● TASK PROMPT: Where a line in the data below includes the word "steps", count it. State the total and nothing more.

● DATASET EXTRACT:
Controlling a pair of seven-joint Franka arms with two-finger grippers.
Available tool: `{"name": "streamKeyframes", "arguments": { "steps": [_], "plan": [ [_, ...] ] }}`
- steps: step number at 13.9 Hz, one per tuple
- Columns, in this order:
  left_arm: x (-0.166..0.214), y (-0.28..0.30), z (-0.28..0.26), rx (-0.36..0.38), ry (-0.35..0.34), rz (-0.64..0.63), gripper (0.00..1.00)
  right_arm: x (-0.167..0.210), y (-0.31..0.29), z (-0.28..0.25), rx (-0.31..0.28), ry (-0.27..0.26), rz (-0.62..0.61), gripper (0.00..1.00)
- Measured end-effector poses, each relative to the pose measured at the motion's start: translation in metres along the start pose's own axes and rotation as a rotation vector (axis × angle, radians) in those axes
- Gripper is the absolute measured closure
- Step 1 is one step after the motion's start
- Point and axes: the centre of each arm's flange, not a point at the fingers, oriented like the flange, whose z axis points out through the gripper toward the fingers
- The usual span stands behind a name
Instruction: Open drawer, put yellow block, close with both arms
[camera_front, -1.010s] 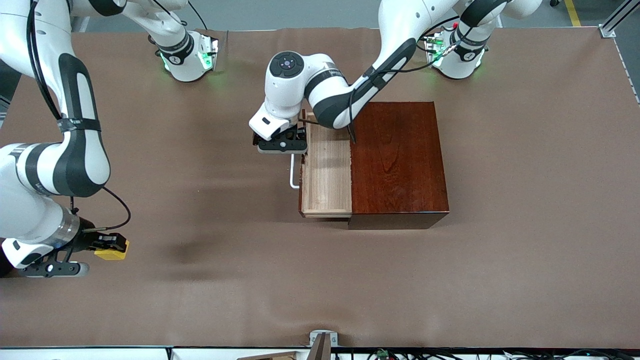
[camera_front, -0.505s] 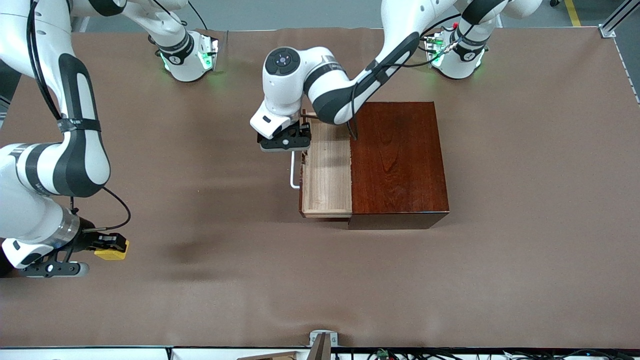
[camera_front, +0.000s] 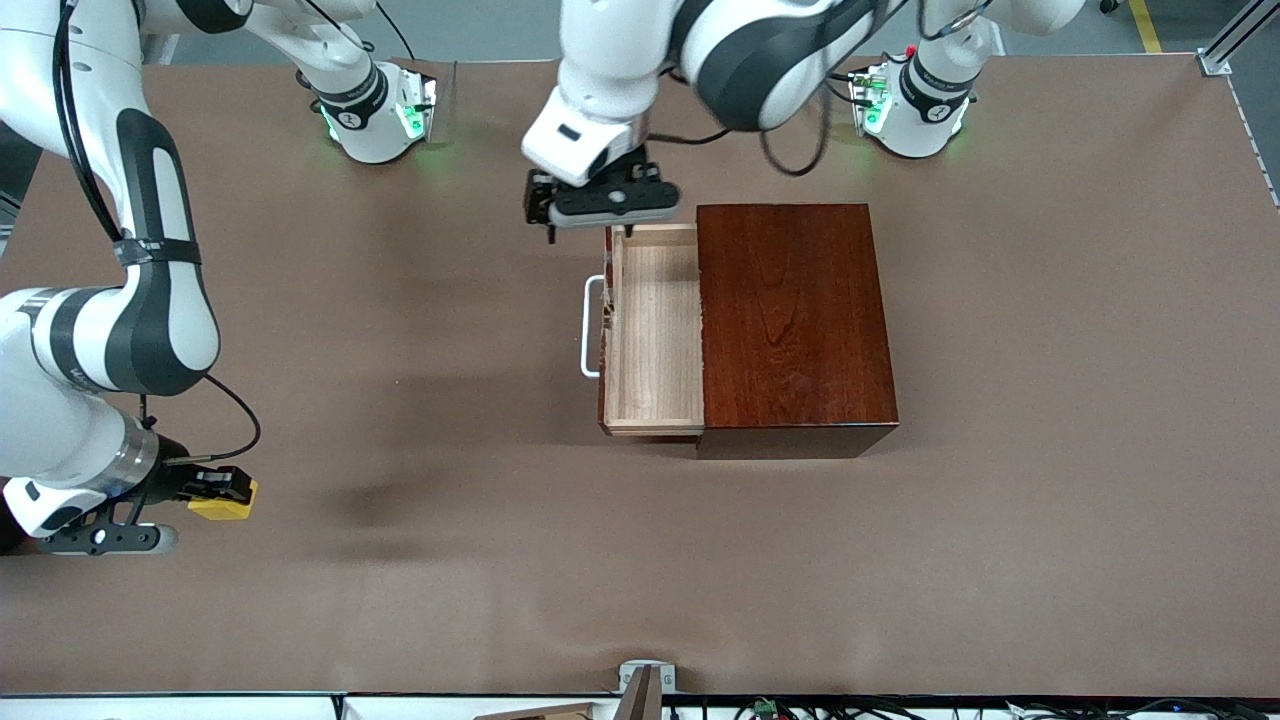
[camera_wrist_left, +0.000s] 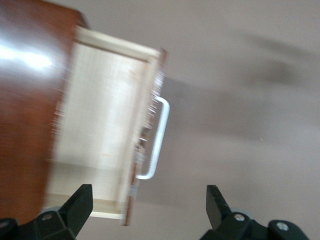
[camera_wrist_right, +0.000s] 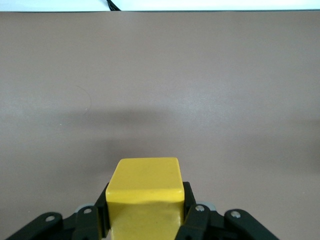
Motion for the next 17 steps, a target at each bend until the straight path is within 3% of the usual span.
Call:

● TASK SOLUTION: 3